Alternative Splicing
A surprising finding from the human genomic sequencing project was the relatively low number of predicted protein-coding genes, currently estimated at around 30,000. This result has caused increased interest in the phenomenon of alternative splicing, which allows the production of more than one mRNA, and therefore more than one protein product, from a single gene. Several general forms of alternative splicing are commonly found. Exons can be excluded from the mRNAs, or introns can be included. Some genes have arrays of multiple alternative exons, only one of which is included in each mRNA. In addition, the use of alternative splice sites can generate longer or shorter forms of individual exons (Fig. 16-6).

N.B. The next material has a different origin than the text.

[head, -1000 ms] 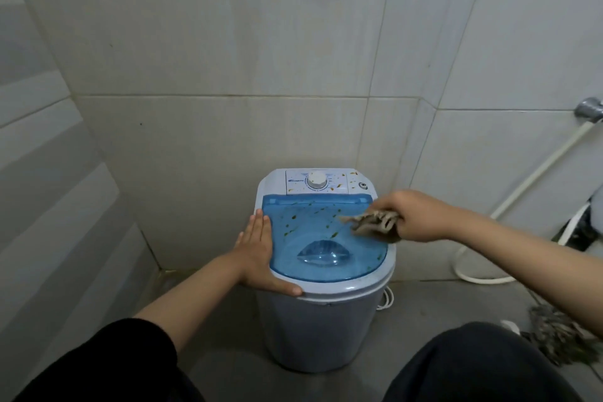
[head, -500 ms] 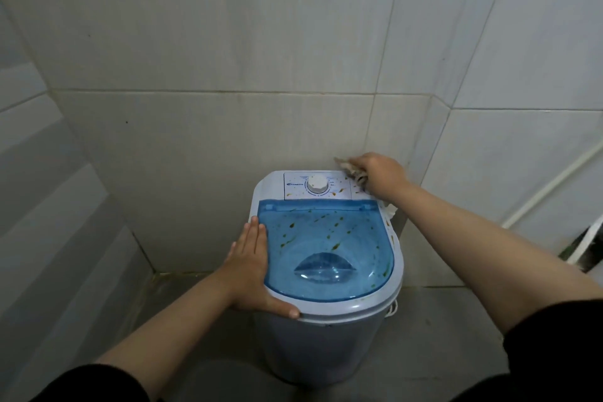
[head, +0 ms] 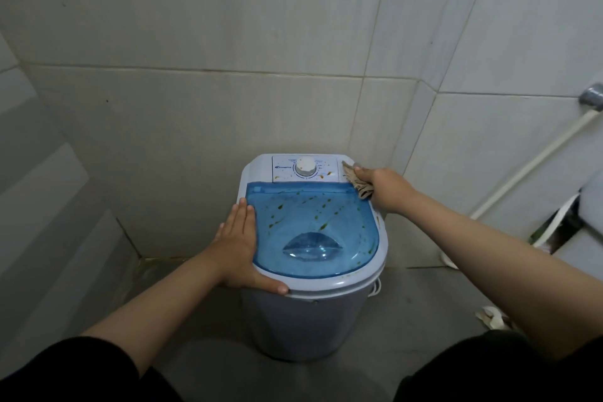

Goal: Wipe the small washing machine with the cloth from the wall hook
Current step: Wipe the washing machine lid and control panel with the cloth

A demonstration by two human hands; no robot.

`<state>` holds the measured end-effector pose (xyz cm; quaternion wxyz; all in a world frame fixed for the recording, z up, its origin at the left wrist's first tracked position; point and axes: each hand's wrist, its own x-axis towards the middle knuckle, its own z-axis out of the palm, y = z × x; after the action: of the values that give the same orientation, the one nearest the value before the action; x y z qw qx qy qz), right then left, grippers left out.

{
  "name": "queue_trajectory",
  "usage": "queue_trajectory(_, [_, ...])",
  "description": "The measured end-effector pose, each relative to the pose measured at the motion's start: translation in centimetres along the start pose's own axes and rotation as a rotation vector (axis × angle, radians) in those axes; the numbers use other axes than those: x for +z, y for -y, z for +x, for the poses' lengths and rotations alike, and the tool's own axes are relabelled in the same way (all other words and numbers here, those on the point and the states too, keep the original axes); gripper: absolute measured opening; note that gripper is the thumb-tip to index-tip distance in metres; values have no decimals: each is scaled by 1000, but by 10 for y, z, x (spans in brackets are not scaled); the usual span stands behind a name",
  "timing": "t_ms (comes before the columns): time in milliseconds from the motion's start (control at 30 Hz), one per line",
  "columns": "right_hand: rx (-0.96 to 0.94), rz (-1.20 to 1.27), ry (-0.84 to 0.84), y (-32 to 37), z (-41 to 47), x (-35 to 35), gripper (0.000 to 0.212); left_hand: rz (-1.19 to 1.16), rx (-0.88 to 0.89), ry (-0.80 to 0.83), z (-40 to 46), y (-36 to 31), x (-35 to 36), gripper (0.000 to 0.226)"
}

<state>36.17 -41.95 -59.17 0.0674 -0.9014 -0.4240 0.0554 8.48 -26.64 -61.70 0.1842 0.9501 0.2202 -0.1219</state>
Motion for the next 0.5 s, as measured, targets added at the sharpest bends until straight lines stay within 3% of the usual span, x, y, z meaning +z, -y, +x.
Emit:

Figure 16-6 alternative splicing can generate multiple different proteins from a single gene. Here are some of the possible mRNA and protein products of a gene whose pre-mRNA is subject to alternative splicing. Left, Examples show the other effects of skipping one or more internal exons, which produces a set of related proteins with different combinations of “modules.” Right, Examples show the effects of alternative splice sites. In the case shown, the use of alternative 3′ splice sites redefines the 5′ end of the downstream exon. This can lead to the inclusion of additional amino acids in the protein product. Use of an alternative splice site can also cause the exon to be read in a different reading frame (green asterisk), changing the amino acid sequence. If the alternative reading frame contains a translation stop codon (red asterisk), a truncated protein will be produced, and the mRNA will generally be targeted for rapid degradation by the NMD pathway (Fig. 16-1).